兵器監を設置した後に、時折不正行為が発生し、人民に迷惑を掛けたのだが、然し武器の専門家は間違い無く製造を促進して、品質や数量は全く保証出来るもので、然も創造や発明をも発展させることにもなった。更に一層重要なのは、兵器監の設置は軍事の生産や装備を促進しただけでは無くて、更に採鉱、製錬、紡織などの関連産業を動かして、科学技術を推進させ、宋が未だに幼時期の工業にあったものを大きく発展させ、目を見張る推進を為す事に成功し、このことの重要性は兵器のみならず後世の生産自身の発展にも貢献した事で、その影響は極めて深遠で、今日も研究に値する重大な課題ともなっているのだ。

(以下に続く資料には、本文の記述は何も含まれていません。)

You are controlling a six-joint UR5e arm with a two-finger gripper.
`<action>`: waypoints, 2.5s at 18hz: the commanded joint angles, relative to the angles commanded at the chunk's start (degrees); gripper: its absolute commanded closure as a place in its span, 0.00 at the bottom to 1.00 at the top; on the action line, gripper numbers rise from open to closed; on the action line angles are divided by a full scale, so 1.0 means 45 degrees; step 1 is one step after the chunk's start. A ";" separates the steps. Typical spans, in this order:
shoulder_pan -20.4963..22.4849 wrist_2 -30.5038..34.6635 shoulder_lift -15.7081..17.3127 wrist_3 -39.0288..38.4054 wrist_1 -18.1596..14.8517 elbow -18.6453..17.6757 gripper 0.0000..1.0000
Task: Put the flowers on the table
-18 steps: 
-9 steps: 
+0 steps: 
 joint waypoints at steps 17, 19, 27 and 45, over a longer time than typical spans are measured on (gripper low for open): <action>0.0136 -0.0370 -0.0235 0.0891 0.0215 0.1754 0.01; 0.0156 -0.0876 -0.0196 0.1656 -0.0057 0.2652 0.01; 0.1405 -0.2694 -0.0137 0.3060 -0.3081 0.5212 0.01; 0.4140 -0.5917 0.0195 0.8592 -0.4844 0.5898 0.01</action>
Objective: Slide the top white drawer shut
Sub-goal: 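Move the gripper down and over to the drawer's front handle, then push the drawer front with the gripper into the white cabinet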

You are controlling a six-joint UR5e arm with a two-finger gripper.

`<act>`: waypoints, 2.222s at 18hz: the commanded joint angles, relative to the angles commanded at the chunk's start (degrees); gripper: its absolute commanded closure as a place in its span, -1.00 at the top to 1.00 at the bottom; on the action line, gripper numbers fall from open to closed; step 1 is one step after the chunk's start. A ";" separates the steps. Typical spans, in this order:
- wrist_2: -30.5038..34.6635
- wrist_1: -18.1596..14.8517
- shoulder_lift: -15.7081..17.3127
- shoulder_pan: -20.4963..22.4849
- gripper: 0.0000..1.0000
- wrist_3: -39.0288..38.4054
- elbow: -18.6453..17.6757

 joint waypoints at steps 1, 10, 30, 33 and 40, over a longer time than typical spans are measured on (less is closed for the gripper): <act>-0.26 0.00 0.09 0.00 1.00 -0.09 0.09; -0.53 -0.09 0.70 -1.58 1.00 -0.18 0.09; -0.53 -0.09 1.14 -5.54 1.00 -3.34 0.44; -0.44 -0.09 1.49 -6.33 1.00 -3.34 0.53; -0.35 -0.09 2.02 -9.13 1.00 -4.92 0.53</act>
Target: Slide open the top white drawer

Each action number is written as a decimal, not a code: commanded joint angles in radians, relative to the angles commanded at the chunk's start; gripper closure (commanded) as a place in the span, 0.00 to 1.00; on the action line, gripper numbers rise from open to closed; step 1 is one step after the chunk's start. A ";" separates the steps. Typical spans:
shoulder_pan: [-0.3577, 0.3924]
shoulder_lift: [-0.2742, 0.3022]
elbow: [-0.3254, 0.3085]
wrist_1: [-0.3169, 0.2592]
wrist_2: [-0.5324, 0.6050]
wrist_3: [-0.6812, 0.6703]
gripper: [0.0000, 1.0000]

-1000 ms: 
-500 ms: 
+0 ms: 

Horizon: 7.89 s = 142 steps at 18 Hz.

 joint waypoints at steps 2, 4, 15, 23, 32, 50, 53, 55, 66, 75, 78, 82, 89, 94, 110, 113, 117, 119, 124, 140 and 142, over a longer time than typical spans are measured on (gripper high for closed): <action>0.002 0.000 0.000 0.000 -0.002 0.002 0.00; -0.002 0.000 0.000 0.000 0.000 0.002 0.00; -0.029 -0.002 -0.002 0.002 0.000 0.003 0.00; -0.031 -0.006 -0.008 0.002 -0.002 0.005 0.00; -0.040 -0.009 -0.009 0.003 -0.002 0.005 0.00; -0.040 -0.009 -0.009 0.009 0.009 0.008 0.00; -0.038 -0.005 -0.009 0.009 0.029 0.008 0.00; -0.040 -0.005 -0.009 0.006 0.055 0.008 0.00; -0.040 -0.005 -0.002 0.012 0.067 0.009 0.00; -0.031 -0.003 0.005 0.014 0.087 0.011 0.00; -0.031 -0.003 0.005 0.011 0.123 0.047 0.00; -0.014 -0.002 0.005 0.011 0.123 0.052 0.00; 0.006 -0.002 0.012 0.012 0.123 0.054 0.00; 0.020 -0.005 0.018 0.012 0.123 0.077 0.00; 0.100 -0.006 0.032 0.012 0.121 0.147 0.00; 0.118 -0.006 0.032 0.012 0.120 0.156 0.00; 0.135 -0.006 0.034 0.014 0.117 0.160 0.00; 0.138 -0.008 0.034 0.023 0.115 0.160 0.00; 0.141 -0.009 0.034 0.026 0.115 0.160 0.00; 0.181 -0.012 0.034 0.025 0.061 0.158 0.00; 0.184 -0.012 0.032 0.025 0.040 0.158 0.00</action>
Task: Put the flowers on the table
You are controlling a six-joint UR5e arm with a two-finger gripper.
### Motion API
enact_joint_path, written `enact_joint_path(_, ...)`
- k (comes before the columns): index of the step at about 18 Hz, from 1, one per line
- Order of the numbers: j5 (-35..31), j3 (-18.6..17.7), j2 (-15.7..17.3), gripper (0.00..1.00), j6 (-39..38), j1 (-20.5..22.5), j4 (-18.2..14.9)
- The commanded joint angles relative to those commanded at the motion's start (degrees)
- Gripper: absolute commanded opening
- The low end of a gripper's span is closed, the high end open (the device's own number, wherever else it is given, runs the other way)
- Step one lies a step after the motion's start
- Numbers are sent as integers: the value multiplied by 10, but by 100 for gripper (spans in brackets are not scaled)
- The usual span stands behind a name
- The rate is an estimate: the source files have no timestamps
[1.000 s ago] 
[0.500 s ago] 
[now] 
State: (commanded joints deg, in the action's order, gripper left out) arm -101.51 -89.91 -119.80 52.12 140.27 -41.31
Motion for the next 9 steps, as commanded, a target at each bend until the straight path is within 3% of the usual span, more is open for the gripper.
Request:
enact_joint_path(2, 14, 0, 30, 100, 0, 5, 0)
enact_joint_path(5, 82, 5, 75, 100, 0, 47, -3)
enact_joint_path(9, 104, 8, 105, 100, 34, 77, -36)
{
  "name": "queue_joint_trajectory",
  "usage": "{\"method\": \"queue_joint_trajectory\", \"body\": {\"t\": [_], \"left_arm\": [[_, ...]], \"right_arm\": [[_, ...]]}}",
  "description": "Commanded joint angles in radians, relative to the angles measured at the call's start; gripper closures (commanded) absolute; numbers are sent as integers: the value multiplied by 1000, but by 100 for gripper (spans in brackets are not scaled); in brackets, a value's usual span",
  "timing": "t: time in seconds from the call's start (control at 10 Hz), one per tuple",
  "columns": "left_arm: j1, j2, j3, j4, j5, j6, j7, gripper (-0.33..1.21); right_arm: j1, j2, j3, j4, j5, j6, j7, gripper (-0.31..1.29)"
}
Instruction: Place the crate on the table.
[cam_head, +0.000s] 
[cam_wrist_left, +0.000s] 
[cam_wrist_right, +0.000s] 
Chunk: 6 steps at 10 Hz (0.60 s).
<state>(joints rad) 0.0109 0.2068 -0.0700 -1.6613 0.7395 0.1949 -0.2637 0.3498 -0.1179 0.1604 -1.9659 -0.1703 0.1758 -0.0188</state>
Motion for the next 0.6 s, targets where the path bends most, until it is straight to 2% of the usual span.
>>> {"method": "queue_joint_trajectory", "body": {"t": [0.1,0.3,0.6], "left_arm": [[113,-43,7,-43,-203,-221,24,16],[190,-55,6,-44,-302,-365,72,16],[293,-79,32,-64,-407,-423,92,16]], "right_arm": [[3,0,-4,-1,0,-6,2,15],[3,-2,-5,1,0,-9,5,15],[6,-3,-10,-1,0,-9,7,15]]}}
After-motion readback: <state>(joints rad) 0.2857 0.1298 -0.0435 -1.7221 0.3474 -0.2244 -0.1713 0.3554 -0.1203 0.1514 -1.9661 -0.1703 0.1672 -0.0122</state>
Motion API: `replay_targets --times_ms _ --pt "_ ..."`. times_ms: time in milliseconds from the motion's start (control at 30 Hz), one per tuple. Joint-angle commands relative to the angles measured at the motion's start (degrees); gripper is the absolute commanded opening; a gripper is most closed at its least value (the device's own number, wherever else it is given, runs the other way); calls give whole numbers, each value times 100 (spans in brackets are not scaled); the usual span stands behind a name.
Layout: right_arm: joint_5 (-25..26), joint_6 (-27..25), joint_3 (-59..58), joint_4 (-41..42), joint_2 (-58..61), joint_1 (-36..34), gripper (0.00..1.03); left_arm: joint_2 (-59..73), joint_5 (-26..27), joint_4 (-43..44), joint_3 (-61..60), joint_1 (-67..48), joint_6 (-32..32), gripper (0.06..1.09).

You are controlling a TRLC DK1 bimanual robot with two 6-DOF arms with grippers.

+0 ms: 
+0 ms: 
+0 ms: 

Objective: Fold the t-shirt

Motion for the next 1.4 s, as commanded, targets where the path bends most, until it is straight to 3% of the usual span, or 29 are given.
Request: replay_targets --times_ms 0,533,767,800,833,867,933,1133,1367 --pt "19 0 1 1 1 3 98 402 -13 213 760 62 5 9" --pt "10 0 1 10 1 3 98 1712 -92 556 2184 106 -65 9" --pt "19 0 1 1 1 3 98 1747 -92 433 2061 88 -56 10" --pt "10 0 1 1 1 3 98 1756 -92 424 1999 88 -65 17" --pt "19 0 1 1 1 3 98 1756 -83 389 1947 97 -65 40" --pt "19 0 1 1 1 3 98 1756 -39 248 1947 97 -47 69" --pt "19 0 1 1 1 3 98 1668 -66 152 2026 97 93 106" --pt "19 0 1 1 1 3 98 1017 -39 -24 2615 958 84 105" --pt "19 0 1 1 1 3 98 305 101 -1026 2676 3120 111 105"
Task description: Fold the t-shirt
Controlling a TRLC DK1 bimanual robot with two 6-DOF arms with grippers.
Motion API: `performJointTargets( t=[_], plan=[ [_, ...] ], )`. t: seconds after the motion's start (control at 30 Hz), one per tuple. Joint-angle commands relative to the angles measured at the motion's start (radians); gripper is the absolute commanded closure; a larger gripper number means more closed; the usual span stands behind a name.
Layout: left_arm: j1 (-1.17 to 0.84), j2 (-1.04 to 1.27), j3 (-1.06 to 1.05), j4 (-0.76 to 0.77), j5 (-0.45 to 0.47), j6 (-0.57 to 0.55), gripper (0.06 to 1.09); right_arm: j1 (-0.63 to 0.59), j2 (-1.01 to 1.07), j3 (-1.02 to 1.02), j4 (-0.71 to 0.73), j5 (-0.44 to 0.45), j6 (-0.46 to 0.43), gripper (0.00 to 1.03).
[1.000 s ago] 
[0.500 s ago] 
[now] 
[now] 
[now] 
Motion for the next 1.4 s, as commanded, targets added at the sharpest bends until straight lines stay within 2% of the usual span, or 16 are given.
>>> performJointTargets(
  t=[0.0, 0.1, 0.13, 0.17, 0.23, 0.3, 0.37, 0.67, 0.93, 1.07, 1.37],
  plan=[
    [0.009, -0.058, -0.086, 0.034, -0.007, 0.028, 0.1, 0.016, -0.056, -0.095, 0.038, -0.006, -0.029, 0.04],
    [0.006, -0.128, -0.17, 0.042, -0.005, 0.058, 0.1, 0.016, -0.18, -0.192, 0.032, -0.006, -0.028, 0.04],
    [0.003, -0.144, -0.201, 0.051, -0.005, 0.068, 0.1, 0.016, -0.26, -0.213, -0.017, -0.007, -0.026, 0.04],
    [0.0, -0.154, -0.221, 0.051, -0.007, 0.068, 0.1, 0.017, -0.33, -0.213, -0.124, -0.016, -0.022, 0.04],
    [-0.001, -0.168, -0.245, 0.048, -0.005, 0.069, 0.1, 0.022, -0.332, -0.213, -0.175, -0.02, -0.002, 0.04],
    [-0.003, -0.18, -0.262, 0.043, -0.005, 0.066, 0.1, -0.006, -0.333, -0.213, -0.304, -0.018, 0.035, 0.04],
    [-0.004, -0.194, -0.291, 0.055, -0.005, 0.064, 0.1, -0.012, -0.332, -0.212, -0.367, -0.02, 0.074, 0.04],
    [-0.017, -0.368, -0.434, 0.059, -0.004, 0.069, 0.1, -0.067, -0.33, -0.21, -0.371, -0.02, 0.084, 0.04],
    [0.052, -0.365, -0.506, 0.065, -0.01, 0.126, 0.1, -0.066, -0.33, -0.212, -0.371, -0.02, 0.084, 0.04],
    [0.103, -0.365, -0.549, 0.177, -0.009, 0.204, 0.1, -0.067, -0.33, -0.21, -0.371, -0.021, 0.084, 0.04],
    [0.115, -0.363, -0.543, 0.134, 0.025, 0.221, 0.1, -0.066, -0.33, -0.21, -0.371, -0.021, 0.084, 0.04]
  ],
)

歴史に仮定は無いが、然し、歴史学者は推測することは出来る。若し新法がその後廃止されることが無かったならば、若し、この種の大規模な軍事工業が民需工業まで拡大していたなら、若し神宗と王安石のように新技術、新製品、新しく発明する指導的人物をもう少し多くすることに関心を持って支援したならば、宋が実戦に勝れ優秀な火器を生産することが出来ていて、それを用いる可能性があったとして、近代と比べても遜色の無い銃砲などの新型の兵器があったならば、更に長距離を進軍して一気に金や蒙古の騎兵を攻め込むことが出来ただろうか?若し宋の工業がもう少し発達していたならば、蒸気機関に類似した新しい機械を発明した可能性が無いとは言えず、或いは、当時石油を既に新しい燃料源に成らせていたかも知れ無い?全くの仮定とは言え、中国が如何して先に資本主義制度を出現させることが出来無かったのか?残念乍全くの仮説であり、これらが現実のものであったならば人類の歴史は書き替えられていただろう。

が、その後、効果ある施策を続けることが出来無かったので、ここ百年の痼疾を実際そう容易く根治することが出来ず、王安石と神宗の強兵の政策は富国の政策として成功すること無く、保守派は何が何でも多くの手練手管で妨害し、あらゆる手を使って改革を邪魔し、最後には神宗の崩御の後に全面的に否定を表明し、この政策を継続させることを出来無くしたのだ。